According to the framework of Absolute advantage empirical results show that international
trade does not eliminate productivity and therefore unit cost differences. Empirical analysis
ensures that the full cost benefit of the product is sustained and not converted into comparative
advantage in any way. Empirical results show that all sectors have consistently positive
deviations with International Business Transactions and accordingly international trade is a
mechanism This means that some countries formally enjoy gains, while others still feel the loss
systematically, and in doing so extend the instability of growth. The current analysis goes
against the concept of "International free trade" principles, advocating for harmonious and
mutually beneficial international transactions. In the present study the empirical analysis sheds
some light on the main causes of these inequalities, which must be regarded as the internal
nature of entrepreneurship designed to pursue greater profits, and which defines the terms of
national and international trade within the framework of absolute advantage. According to the
concluding, unequal exchange makes trade rules worse and makes poor countries poorer and
richer. Of course, the analysis must be expanded to include all eurozone economies or other
groups of countries; Nevertheless, the results are not expected to differ statistically significant.

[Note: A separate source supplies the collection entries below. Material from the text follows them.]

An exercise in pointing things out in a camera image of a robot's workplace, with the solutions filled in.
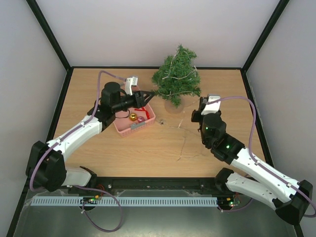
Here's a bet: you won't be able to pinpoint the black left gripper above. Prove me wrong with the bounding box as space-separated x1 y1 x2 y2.
113 90 155 114

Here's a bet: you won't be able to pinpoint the clear led string lights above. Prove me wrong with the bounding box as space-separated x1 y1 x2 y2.
158 46 205 162

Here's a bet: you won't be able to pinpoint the pink perforated plastic basket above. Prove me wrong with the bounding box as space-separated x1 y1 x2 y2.
113 104 156 137

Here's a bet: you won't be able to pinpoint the pink bauble ornament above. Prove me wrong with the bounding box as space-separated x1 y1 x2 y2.
137 116 145 123

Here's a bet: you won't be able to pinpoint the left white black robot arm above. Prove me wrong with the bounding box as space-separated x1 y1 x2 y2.
26 82 155 192

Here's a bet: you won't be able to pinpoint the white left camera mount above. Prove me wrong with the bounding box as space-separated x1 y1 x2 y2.
124 82 133 95

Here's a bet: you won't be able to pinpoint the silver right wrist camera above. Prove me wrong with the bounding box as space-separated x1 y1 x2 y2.
207 94 221 103

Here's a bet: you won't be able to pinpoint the round wooden tree base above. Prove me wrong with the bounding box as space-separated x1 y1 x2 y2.
164 100 184 114

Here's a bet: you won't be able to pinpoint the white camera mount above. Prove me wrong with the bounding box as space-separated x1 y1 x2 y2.
124 82 133 95
201 100 221 116

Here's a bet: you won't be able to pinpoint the red ribbon bow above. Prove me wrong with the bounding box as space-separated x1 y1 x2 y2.
134 107 150 119

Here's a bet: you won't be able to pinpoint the small green christmas tree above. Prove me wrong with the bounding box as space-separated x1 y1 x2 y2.
151 44 202 109

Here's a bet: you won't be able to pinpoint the gold bauble ornament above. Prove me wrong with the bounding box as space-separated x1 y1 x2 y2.
129 113 138 121

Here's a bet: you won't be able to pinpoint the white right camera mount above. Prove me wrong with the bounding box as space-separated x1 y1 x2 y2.
201 100 221 116

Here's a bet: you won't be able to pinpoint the light blue slotted cable duct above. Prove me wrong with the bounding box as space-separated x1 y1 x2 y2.
31 196 218 207

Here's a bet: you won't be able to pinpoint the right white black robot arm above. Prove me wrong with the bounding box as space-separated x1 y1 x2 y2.
191 94 315 226

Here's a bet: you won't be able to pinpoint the black front frame rail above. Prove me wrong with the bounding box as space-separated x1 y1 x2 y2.
24 175 272 196

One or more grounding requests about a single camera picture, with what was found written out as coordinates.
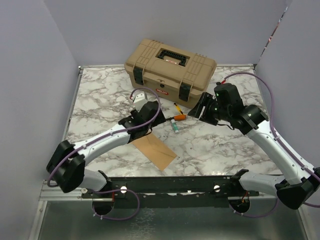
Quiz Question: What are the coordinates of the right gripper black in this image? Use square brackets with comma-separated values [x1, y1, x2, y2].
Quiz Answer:
[188, 91, 231, 125]

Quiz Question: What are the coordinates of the green white glue stick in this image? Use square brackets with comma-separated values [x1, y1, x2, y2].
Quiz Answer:
[170, 119, 179, 133]

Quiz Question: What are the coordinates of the brown paper envelope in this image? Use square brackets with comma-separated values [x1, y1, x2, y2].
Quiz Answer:
[132, 133, 177, 171]

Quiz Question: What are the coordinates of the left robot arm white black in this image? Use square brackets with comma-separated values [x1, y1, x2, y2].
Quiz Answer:
[46, 101, 166, 198]

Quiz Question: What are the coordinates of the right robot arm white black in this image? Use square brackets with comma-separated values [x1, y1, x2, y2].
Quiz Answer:
[188, 83, 320, 210]

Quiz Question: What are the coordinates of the yellow black small tool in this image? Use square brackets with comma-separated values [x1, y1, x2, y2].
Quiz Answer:
[173, 102, 184, 115]

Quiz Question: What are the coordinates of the tan plastic toolbox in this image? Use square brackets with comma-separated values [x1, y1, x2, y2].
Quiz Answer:
[124, 38, 217, 109]

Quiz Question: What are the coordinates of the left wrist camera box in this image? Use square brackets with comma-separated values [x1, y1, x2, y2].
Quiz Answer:
[133, 92, 148, 112]

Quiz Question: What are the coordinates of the orange handled screwdriver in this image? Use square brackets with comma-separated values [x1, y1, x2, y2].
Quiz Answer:
[165, 114, 187, 121]

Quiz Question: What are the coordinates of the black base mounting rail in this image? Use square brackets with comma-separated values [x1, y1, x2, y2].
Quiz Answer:
[81, 172, 258, 214]

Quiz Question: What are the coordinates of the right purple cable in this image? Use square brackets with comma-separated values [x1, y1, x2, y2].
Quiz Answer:
[221, 72, 320, 218]

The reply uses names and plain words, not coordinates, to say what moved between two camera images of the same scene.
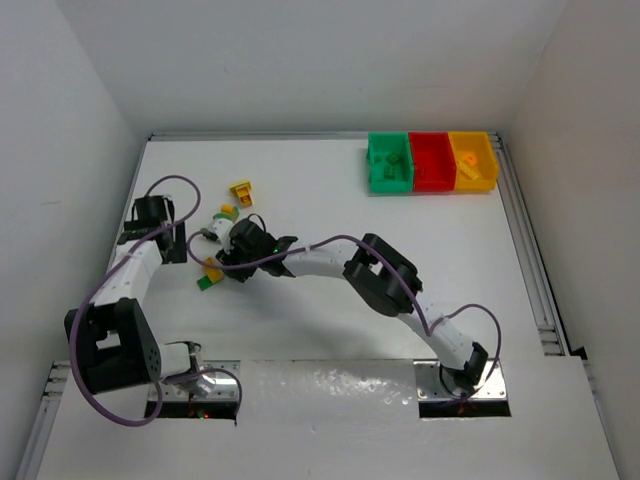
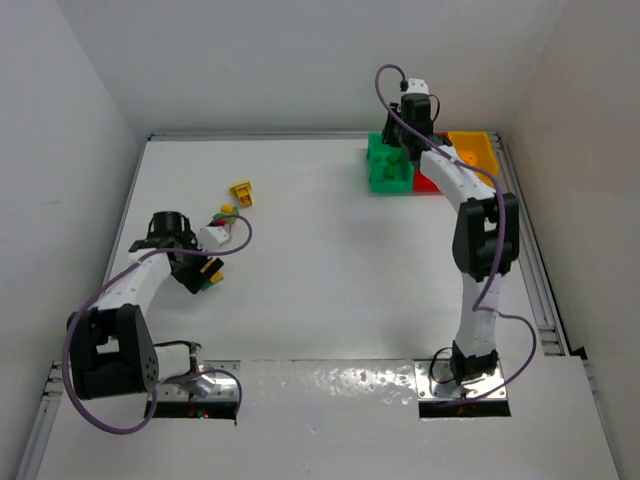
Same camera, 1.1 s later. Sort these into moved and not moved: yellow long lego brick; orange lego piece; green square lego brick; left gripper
Moved: left gripper
Not moved: yellow long lego brick; orange lego piece; green square lego brick
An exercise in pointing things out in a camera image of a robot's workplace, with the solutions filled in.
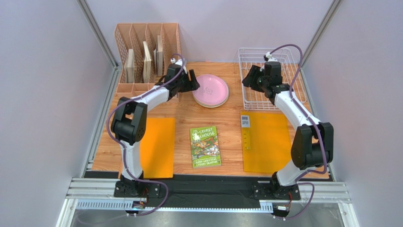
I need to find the pink plate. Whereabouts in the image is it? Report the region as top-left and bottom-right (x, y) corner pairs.
(192, 74), (229, 98)

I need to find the tan yellow plate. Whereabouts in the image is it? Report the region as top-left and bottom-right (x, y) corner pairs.
(193, 96), (229, 105)

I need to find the cream yellow plate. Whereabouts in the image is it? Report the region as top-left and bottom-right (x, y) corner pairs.
(197, 102), (224, 108)

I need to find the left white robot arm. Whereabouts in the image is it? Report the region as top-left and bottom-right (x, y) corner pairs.
(108, 63), (200, 198)

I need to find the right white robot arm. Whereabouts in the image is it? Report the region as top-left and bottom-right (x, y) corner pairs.
(242, 61), (334, 199)

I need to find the middle beige book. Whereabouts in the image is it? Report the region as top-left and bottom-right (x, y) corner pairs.
(143, 41), (152, 83)

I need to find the pink desk file organizer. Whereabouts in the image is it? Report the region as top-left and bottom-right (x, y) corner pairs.
(114, 23), (181, 97)

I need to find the left beige book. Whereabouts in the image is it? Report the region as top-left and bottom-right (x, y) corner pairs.
(125, 49), (135, 83)

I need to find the right orange folder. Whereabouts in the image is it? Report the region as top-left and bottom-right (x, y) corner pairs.
(241, 112), (291, 174)

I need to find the orange folder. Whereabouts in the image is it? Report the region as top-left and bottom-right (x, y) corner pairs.
(122, 118), (175, 179)
(241, 112), (291, 174)

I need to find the green children's book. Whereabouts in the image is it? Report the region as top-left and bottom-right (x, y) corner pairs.
(190, 126), (222, 168)

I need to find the left orange folder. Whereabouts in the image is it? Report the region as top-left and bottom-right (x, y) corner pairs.
(122, 118), (175, 179)

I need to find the black base mat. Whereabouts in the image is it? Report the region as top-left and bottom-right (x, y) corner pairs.
(114, 174), (301, 209)

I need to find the white wire dish rack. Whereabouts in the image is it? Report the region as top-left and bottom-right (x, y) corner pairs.
(238, 45), (307, 111)

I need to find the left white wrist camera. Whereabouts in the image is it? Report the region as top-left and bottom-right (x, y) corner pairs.
(170, 58), (187, 74)

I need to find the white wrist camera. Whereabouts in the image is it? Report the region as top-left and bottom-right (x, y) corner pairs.
(170, 58), (187, 74)
(260, 52), (281, 71)

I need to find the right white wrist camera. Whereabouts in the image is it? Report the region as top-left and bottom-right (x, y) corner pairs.
(260, 52), (281, 71)

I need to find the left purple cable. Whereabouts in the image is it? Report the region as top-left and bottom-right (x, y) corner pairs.
(105, 52), (169, 218)

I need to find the right aluminium frame post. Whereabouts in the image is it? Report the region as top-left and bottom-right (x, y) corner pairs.
(300, 0), (343, 67)

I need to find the aluminium frame post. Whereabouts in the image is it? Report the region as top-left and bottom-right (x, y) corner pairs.
(300, 0), (343, 67)
(77, 0), (118, 69)

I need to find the left aluminium frame post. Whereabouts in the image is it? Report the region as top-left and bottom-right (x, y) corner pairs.
(77, 0), (118, 69)

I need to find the aluminium front rail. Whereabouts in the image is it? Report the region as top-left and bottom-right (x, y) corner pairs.
(56, 175), (359, 227)

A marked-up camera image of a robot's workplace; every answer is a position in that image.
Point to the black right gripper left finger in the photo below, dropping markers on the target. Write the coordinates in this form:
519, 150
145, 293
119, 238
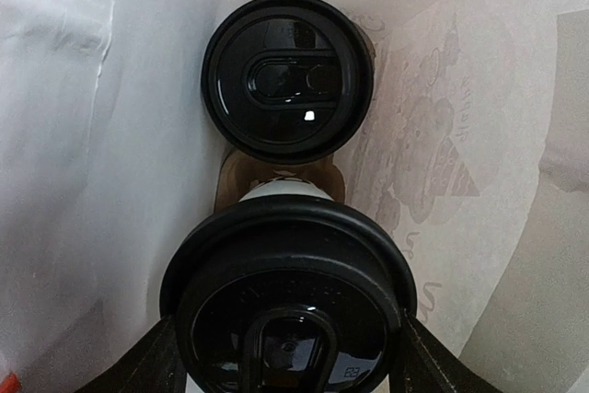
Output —
152, 365

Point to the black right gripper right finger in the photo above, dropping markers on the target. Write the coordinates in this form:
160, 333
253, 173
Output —
424, 365

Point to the black cup lid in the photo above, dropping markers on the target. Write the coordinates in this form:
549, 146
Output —
288, 294
288, 81

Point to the cardboard cup carrier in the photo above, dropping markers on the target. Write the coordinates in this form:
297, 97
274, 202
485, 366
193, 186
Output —
240, 173

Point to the white paper bag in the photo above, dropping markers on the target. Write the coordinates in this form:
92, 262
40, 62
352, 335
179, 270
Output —
473, 157

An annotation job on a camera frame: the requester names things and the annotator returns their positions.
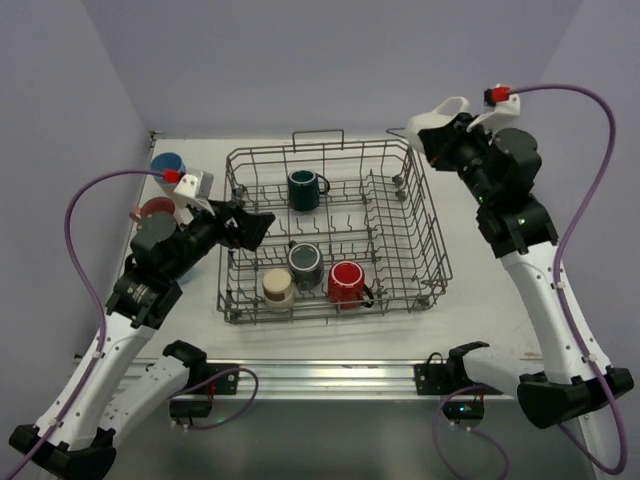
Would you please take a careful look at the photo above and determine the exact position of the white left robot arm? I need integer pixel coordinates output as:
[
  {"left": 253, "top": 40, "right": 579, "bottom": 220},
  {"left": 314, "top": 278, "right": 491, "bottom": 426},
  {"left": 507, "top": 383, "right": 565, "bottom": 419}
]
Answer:
[{"left": 9, "top": 201, "right": 275, "bottom": 479}]

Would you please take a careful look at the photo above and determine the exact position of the light blue faceted mug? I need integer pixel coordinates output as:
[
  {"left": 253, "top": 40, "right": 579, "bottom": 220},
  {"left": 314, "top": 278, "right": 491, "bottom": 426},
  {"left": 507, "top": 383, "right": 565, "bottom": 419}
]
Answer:
[{"left": 177, "top": 267, "right": 196, "bottom": 285}]

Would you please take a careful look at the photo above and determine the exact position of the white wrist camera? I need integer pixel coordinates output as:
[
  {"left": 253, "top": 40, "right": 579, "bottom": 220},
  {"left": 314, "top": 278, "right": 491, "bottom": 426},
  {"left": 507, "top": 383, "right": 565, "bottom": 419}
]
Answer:
[
  {"left": 467, "top": 84, "right": 521, "bottom": 133},
  {"left": 173, "top": 168, "right": 214, "bottom": 225}
]

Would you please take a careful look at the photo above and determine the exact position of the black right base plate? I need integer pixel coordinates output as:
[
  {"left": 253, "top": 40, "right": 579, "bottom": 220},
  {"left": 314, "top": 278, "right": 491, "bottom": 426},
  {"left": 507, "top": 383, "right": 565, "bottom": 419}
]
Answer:
[{"left": 413, "top": 352, "right": 470, "bottom": 396}]

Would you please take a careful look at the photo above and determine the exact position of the cream and brown mug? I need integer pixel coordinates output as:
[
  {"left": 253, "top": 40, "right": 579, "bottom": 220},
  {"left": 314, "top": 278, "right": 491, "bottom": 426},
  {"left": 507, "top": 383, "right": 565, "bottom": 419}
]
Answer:
[{"left": 262, "top": 268, "right": 295, "bottom": 313}]

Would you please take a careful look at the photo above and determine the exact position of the dark grey mug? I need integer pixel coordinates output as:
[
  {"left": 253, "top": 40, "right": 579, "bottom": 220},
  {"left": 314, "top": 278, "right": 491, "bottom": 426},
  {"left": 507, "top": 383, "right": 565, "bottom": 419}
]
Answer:
[{"left": 287, "top": 243, "right": 324, "bottom": 290}]

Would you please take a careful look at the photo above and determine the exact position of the aluminium mounting rail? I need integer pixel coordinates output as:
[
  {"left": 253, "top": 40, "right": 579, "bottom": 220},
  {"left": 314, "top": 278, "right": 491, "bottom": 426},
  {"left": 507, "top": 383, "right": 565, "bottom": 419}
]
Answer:
[{"left": 124, "top": 357, "right": 526, "bottom": 400}]

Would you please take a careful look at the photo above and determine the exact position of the red mug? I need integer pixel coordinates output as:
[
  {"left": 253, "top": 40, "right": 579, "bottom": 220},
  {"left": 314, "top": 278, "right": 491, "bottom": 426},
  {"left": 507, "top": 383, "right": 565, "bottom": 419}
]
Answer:
[{"left": 328, "top": 260, "right": 374, "bottom": 310}]

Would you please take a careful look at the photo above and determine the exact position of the grey wire dish rack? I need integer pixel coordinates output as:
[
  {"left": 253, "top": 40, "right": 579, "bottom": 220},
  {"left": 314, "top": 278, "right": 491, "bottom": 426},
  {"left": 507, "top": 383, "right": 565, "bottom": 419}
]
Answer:
[{"left": 217, "top": 129, "right": 453, "bottom": 325}]

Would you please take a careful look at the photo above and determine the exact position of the blue plastic tumbler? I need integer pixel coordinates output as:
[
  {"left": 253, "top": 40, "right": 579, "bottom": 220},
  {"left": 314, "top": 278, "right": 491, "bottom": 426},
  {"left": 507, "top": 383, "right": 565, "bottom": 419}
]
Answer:
[{"left": 149, "top": 152, "right": 186, "bottom": 194}]

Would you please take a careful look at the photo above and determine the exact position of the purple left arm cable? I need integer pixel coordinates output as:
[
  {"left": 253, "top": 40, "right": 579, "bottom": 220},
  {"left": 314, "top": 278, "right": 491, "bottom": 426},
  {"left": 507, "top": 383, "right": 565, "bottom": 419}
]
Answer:
[{"left": 0, "top": 169, "right": 260, "bottom": 480}]

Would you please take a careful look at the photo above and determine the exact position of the left black controller box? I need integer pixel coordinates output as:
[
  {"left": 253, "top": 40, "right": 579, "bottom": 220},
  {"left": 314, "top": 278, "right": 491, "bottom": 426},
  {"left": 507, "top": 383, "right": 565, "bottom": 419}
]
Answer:
[{"left": 169, "top": 399, "right": 212, "bottom": 425}]

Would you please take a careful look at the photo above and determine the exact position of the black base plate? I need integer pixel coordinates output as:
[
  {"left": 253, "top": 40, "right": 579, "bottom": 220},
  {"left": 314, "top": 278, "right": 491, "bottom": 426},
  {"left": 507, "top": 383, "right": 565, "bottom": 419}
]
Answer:
[
  {"left": 173, "top": 361, "right": 239, "bottom": 397},
  {"left": 413, "top": 352, "right": 470, "bottom": 396}
]

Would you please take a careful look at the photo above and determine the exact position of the pink ghost pattern mug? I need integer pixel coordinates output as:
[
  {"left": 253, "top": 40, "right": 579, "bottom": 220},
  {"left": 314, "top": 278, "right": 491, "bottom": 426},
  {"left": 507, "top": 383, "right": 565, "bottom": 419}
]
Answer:
[{"left": 129, "top": 196, "right": 176, "bottom": 229}]

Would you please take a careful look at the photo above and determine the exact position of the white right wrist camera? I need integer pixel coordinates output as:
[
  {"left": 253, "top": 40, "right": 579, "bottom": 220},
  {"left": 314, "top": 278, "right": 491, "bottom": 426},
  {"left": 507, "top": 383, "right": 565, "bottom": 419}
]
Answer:
[{"left": 467, "top": 84, "right": 521, "bottom": 133}]

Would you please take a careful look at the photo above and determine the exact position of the dark green mug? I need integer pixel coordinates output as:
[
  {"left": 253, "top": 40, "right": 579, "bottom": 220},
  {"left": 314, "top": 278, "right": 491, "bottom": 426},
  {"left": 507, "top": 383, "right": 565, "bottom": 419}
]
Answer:
[{"left": 287, "top": 170, "right": 331, "bottom": 212}]

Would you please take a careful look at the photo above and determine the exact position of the white faceted ceramic mug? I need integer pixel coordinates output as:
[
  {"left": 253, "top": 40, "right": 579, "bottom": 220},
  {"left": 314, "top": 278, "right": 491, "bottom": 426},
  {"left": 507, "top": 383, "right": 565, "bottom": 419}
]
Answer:
[{"left": 404, "top": 96, "right": 470, "bottom": 154}]

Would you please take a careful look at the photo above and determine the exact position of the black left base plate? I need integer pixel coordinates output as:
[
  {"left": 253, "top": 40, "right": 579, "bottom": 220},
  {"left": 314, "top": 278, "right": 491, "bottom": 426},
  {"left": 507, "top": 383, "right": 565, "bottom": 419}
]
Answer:
[{"left": 173, "top": 361, "right": 239, "bottom": 397}]

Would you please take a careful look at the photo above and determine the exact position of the black controller box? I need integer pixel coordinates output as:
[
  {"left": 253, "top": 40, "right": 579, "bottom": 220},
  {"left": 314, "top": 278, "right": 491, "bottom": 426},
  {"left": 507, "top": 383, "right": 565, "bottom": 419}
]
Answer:
[
  {"left": 169, "top": 399, "right": 212, "bottom": 425},
  {"left": 442, "top": 397, "right": 485, "bottom": 427}
]

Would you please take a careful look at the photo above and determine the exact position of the right black controller box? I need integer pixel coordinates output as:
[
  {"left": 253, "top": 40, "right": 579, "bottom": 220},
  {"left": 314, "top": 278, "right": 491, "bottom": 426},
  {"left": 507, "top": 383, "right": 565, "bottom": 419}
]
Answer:
[{"left": 442, "top": 397, "right": 485, "bottom": 427}]

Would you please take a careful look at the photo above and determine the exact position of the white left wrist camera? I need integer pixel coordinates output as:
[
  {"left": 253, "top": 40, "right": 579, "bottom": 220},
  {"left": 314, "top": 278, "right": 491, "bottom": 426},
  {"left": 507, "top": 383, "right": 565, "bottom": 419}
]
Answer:
[{"left": 173, "top": 168, "right": 214, "bottom": 225}]

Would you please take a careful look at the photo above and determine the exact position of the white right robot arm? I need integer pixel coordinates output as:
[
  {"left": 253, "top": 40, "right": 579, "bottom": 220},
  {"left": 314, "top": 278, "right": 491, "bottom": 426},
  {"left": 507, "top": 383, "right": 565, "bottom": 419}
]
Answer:
[{"left": 411, "top": 112, "right": 634, "bottom": 429}]

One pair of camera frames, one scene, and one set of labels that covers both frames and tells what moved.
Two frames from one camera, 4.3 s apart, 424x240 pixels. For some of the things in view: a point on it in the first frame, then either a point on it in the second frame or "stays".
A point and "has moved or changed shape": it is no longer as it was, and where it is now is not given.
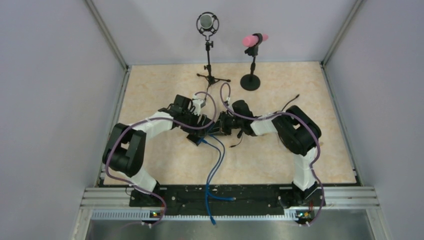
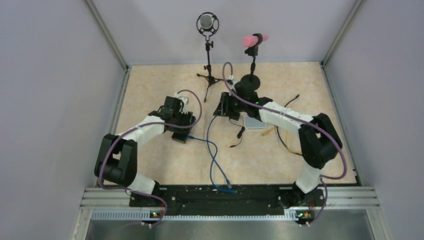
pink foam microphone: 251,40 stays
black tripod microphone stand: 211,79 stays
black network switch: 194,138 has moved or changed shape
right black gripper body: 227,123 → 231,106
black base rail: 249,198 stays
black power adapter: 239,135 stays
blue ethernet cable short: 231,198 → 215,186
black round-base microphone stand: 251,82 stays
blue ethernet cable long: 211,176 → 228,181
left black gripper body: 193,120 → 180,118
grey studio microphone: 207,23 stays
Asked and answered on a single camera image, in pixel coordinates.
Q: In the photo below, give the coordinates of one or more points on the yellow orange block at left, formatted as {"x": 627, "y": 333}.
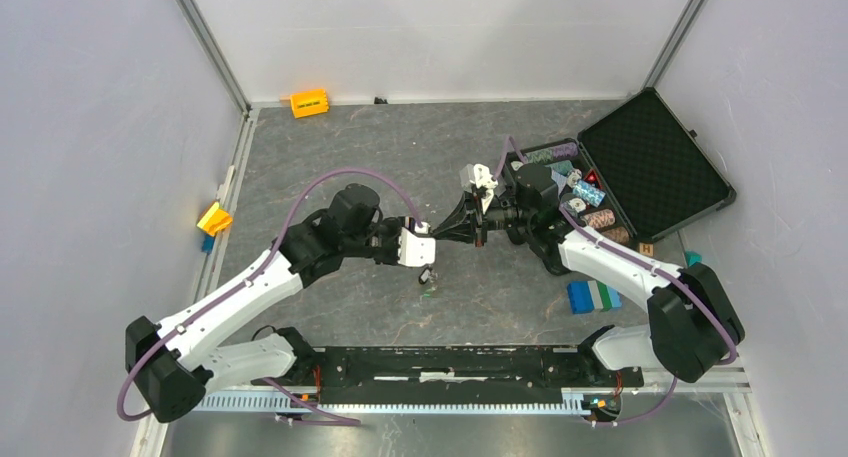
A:
{"x": 214, "y": 220}

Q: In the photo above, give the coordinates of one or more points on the orange box at back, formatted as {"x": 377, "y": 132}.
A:
{"x": 309, "y": 103}

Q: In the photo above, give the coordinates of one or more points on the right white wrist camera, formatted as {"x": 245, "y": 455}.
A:
{"x": 477, "y": 176}

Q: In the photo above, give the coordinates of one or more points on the black key tag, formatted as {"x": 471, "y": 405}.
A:
{"x": 425, "y": 277}

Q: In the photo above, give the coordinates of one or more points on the small wooden letter cube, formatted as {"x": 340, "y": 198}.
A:
{"x": 646, "y": 249}

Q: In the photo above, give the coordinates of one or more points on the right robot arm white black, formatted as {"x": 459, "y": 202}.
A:
{"x": 692, "y": 325}

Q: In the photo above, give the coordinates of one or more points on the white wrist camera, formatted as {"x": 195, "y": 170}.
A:
{"x": 477, "y": 176}
{"x": 417, "y": 248}

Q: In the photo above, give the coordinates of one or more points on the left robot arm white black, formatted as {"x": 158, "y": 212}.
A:
{"x": 174, "y": 363}

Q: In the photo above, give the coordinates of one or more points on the blue green white block stack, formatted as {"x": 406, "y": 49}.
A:
{"x": 587, "y": 297}

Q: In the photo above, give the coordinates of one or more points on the small teal cube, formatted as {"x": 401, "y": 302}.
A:
{"x": 692, "y": 258}

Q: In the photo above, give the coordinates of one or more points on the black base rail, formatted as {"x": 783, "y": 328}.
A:
{"x": 407, "y": 375}

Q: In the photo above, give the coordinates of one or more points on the black poker chip case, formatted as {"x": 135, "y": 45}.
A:
{"x": 637, "y": 175}

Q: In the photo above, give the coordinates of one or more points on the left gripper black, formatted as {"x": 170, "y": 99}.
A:
{"x": 396, "y": 226}

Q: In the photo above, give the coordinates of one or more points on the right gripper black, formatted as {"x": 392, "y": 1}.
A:
{"x": 476, "y": 227}

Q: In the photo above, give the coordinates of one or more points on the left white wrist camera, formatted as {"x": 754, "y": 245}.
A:
{"x": 417, "y": 248}

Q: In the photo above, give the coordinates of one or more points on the small blue block at left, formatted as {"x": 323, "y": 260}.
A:
{"x": 207, "y": 244}

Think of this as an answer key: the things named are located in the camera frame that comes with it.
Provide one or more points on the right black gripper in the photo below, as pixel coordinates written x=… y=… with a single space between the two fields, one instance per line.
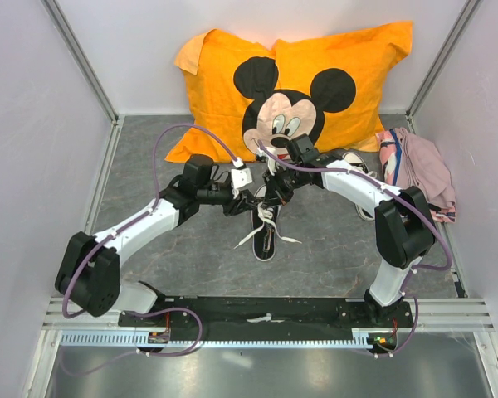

Based on the facts explained above, we can conclude that absolute good and comparative
benefit principles are less appropriate because they both bring together business ideas that focus
on one product and generate new ideas about the product. However, both theories are mostly
irrelevant because they do not consider other important factors, such as the cost of
transportation of merchandise and the dangers of free trade to the economy.

According to the both theories the relationship between international trade and economy,
Exports have an important role in this relation by allowing countries to incorporate
technological advancements and to get access to big and broader markets, that in turn will lead
to a better allocation of resources plus higher productivity gains, which will boost growth, in
addition exports allow a higher accumulation of foreign exchange reserves that can be used to
import high quality inputs. Imports also have an important role since is through them that
technological advancements are embodied in the production of domestic goods, leading to new
products and production standards, that will improve productivity and competitiveness. In this
paper, argued that international trade does not eliminate productivity and therefore unit cost
differences. The empirical analysis confirms that the absolute cost advantage in production
persists and by no means is transformed into comparative advantage.